▸ **Work task**: Everything from the line with "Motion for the" to the end of the data below must be returned exactly as it is, and nothing besides.

▸ **Information shown**:
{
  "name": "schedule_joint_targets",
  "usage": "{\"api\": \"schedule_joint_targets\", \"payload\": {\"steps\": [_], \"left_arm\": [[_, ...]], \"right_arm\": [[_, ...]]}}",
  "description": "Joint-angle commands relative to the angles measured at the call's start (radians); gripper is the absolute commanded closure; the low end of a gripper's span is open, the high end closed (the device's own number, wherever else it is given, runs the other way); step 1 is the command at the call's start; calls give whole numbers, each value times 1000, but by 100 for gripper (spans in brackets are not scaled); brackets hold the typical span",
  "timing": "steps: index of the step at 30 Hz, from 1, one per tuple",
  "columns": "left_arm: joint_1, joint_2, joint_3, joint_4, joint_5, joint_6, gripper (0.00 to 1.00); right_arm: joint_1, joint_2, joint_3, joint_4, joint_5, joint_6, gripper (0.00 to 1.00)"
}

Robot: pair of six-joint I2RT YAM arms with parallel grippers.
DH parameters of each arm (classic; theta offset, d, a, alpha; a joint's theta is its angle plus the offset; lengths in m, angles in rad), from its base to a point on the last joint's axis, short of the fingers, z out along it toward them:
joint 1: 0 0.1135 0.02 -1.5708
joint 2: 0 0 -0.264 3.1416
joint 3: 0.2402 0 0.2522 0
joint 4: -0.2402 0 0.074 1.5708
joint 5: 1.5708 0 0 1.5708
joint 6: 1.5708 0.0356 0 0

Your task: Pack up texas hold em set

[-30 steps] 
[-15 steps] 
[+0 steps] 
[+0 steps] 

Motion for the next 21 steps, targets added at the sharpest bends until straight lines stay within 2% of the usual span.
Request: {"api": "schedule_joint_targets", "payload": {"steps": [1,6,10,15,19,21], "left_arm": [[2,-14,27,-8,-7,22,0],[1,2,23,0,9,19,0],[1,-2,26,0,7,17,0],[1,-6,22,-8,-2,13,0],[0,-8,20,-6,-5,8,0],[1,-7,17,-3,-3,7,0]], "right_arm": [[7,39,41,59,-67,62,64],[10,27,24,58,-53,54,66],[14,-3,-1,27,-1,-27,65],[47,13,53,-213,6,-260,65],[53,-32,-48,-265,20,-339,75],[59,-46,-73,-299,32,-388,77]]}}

▸ **Answer to this exercise**:
Motion for the next 21 steps, targets added at the sharpest bends until straight lines stay within 2% of the usual span.
Request: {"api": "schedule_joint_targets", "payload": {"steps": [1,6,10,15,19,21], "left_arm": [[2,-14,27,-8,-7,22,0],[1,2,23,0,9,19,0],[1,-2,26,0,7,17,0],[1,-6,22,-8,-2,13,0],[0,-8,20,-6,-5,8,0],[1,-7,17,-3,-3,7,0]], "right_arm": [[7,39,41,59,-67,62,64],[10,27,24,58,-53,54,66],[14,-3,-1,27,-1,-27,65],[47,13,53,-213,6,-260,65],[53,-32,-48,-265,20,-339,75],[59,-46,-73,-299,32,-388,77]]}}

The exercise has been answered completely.